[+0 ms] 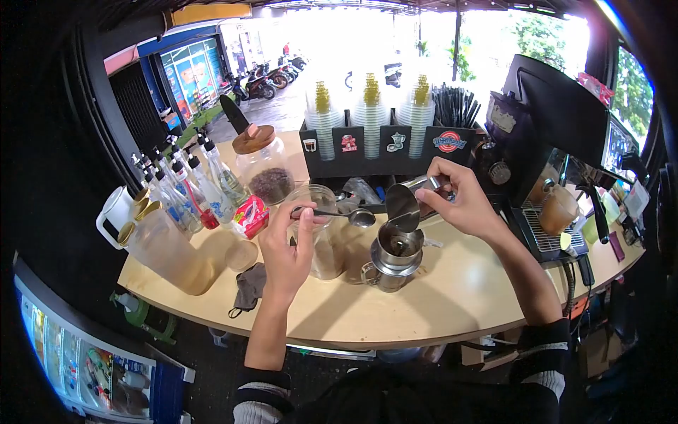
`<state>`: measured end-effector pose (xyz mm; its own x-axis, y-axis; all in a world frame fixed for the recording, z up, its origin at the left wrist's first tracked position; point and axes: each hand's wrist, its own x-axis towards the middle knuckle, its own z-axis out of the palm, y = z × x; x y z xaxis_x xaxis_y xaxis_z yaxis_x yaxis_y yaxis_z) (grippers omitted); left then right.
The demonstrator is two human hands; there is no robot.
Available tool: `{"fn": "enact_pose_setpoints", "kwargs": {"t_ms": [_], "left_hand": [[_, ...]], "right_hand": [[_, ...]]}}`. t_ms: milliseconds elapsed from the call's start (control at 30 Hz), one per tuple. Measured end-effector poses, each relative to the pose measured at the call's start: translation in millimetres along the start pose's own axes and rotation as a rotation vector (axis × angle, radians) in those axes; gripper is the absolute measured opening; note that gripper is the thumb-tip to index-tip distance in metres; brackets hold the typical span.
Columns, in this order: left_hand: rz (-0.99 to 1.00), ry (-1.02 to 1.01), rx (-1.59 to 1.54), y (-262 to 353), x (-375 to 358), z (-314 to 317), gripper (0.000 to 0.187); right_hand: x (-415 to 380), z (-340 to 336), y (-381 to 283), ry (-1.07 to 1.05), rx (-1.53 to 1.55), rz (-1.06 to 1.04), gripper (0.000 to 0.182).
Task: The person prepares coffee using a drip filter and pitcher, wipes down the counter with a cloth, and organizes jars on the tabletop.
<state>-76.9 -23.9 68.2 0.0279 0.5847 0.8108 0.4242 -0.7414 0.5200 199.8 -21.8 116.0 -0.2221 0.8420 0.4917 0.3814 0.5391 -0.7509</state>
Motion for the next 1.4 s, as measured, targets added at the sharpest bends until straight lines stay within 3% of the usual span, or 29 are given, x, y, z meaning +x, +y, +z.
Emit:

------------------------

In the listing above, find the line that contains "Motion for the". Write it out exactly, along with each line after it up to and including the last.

Task output:
Motion for the next 1.4 s, as measured, targets added at the sharpest bends until straight lines stay within 3% of the usual span, or 29 are given, x, y, z meaning +x, +y, +z.
Emit:

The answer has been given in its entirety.